Pfizer, the first company to get U.S. emergency use authorization for a COVID-19 vaccine, swung to a small profit in the fourth-quarter as it started shipping vaccines globally.
The drugmaker expects roughly $15 billion in revenue this year from the vaccine, which won emergency clearance in mid-December in the U.S. regulators and continues to rack up approvals across the globe. The two-dose vaccine is about 95% effective and is one of only a few vaccines available to check the global pandemic.
Rising medicine sales helped offset big increases in spending on research and production as the New York company manufactures hundreds of millions of doses of the COVID-19 shot and pushes forward on research gauging its effectiveness in different patient groups.
Fourth-quarter net income was $594 million, or 10 cents per share.

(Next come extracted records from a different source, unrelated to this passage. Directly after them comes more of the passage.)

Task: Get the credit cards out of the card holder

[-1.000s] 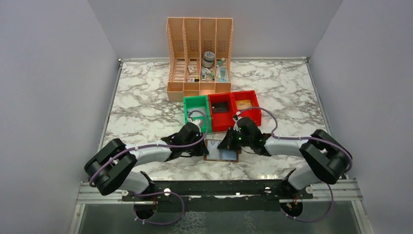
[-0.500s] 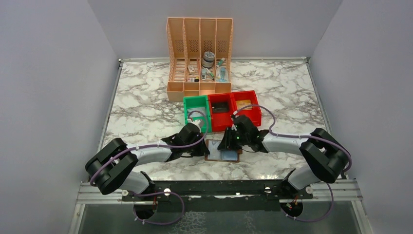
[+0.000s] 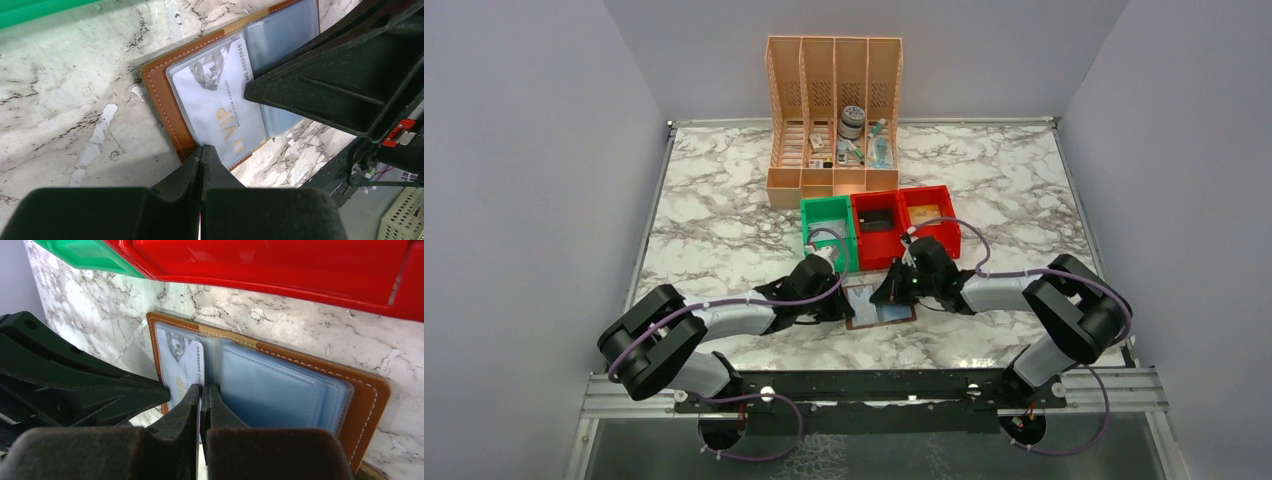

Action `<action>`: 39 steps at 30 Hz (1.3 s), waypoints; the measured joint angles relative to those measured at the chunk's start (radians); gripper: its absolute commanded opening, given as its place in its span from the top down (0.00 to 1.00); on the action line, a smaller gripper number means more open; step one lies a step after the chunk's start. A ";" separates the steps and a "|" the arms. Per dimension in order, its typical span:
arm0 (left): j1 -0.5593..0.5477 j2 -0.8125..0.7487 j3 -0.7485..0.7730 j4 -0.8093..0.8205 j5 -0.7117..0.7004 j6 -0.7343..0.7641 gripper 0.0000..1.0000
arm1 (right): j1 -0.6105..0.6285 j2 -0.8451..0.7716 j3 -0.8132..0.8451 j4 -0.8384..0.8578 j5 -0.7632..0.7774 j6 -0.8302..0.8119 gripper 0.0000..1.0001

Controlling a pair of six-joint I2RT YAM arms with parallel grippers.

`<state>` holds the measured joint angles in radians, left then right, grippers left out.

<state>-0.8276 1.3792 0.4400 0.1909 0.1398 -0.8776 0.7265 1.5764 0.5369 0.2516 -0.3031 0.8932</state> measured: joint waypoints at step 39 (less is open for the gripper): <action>-0.039 -0.061 0.132 -0.139 -0.077 0.080 0.54 | -0.269 -0.072 -0.104 -0.028 -0.358 -0.157 0.99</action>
<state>-0.8665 1.3182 0.5724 0.0521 0.0628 -0.7971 0.4580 1.5047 0.4328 0.2237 -0.6609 0.7361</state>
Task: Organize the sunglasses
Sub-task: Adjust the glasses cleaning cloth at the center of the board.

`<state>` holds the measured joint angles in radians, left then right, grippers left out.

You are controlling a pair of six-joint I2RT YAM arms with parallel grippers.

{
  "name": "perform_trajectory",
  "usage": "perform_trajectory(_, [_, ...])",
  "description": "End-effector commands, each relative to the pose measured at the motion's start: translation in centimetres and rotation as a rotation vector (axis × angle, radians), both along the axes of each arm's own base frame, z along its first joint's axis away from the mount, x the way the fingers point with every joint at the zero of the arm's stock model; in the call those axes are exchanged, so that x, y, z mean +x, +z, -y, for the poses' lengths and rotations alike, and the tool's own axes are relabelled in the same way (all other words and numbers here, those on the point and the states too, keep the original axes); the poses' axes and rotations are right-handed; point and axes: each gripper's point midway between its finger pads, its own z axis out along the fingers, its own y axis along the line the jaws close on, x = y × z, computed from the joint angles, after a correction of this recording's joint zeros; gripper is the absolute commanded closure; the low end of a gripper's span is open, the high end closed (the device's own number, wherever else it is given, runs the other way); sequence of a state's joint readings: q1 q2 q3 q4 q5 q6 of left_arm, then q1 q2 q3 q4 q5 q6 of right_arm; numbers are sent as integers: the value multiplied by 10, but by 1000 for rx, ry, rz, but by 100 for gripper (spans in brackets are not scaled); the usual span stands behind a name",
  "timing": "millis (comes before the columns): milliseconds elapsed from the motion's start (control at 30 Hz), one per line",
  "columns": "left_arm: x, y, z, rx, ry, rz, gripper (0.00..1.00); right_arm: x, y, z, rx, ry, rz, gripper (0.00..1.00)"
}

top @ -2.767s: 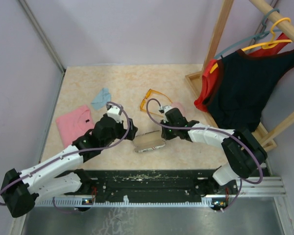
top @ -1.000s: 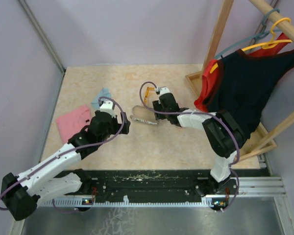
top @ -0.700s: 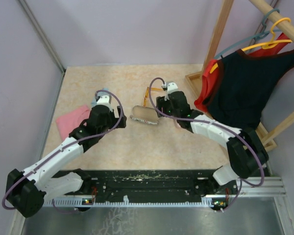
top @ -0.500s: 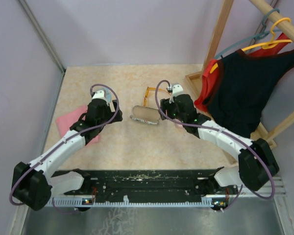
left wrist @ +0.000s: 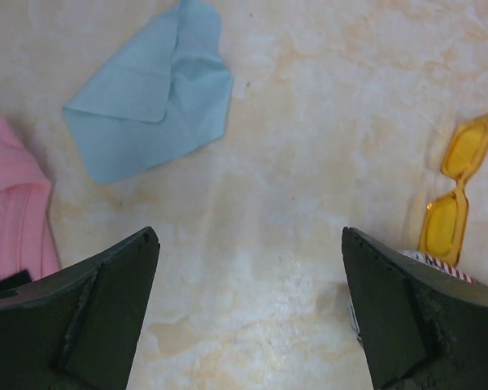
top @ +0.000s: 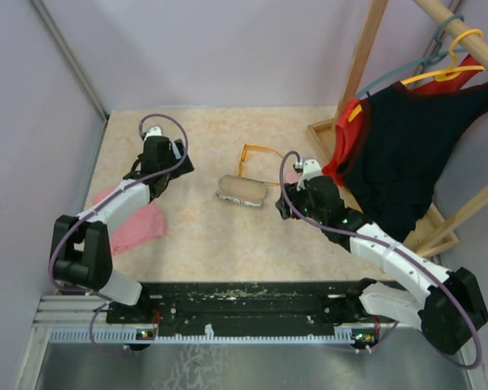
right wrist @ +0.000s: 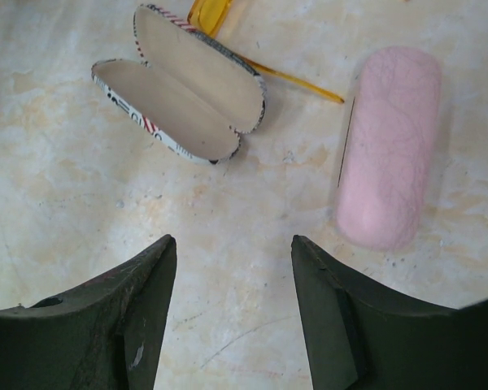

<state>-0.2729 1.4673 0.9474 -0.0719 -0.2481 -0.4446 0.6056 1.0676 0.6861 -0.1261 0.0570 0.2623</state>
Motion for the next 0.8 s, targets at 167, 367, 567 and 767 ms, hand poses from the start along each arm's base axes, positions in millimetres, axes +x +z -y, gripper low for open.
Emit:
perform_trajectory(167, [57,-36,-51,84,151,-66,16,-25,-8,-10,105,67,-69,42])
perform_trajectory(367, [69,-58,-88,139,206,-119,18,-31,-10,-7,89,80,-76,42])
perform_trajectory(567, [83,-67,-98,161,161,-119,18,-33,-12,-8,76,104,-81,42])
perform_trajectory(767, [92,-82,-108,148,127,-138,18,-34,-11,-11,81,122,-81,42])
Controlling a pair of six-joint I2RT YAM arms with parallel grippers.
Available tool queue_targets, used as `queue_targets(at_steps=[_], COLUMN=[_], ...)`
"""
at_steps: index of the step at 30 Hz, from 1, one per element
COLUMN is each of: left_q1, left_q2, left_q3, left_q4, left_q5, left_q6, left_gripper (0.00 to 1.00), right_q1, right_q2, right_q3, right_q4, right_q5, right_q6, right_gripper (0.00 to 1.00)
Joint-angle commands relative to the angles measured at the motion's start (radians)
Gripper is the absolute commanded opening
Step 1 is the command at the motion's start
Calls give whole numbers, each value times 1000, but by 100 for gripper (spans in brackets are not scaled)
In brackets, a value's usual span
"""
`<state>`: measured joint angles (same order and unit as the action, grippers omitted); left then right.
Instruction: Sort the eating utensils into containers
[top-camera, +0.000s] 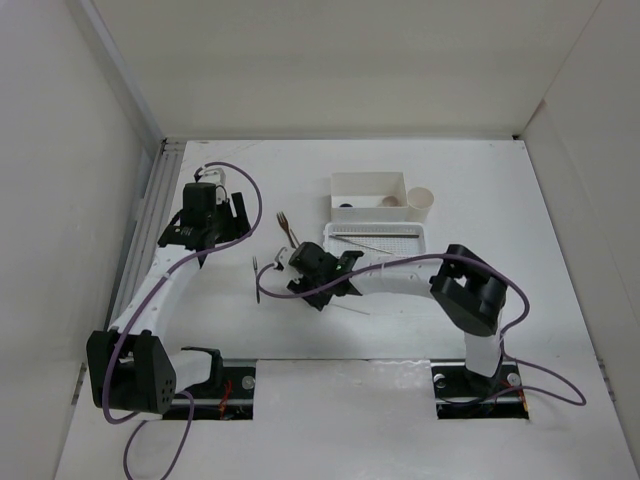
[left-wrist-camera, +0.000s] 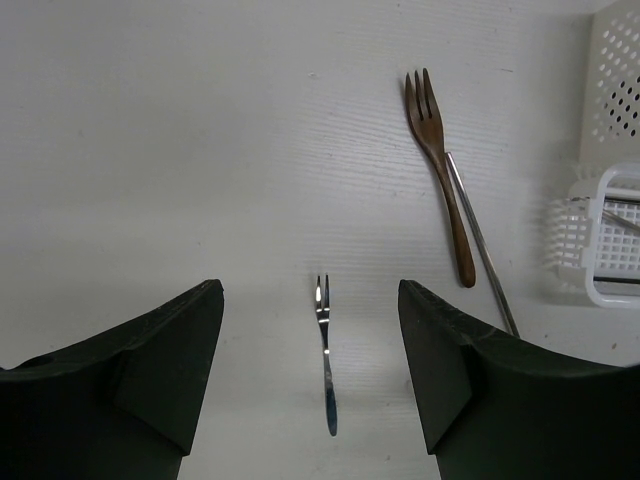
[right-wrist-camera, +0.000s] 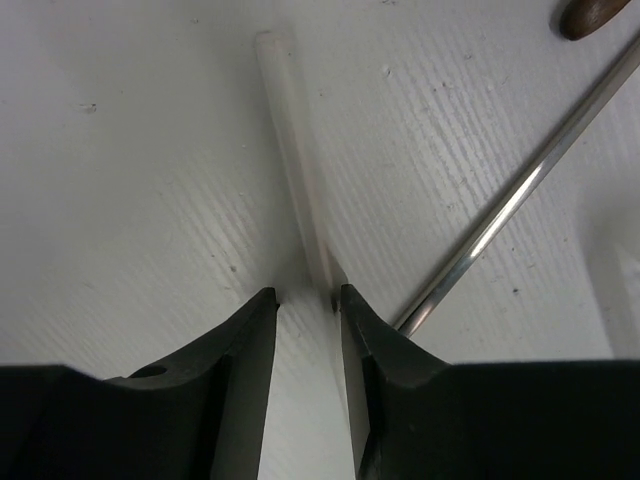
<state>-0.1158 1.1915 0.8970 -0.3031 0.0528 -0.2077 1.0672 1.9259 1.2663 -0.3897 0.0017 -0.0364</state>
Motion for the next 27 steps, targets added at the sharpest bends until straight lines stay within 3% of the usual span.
queue_targets(at_steps=[1,5,7,8,14,27], left_q1=[7,7,7,7,7,7], left_q2=[-30,-30,-30,-30,-30,-21], left_q3=[-7,-16,-17,-17,-17,-7], left_q4=[24,33,33,33,33,33], left_q5=[13,13,13,13,13,13], left_q6=[-4,-4,-4,-4,-4,-4], left_gripper=[67,67,67,67,67,67], right_q1=[20,20,20,20,20,30], right_q2=[22,22,44,57,4,-131], right_q3=[-79,-88,-67,-53,-44,156], right_q4=[-52,-52,-52,-61,-63,-287], right_q5=[47,56,57,57,57,155], right_q6=[75,84,70,58,26,-140], right_gripper=[37,24,5,0,0,0])
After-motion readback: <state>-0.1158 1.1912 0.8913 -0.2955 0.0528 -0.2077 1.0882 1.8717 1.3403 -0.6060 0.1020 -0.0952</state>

A year earlier, Pfizer posted a loss of $337 million, or 6 cents per share, mainly due to a big writedown on the value of eczema drug Eucrisa.
Excluding one-time items, adjusted earnings came to 42 cents per share, or 4 cents shy of Wall Street projections.
The maker of the worlds top-selling vaccine, Prevnar 13 for preventing pneumonia and related bacterial diseases, reported revenue of $11.68 billion, up 12% from 2019’s fourth quarter. That beat Wall Street forecasts for $11.01 billion.
Pfizer expects full-year earnings in the range of $3.10 to $3.20 per share, with revenue in the range of $59.4 billion to $61.4 billion.
Shares are essentially flat before the opening bell.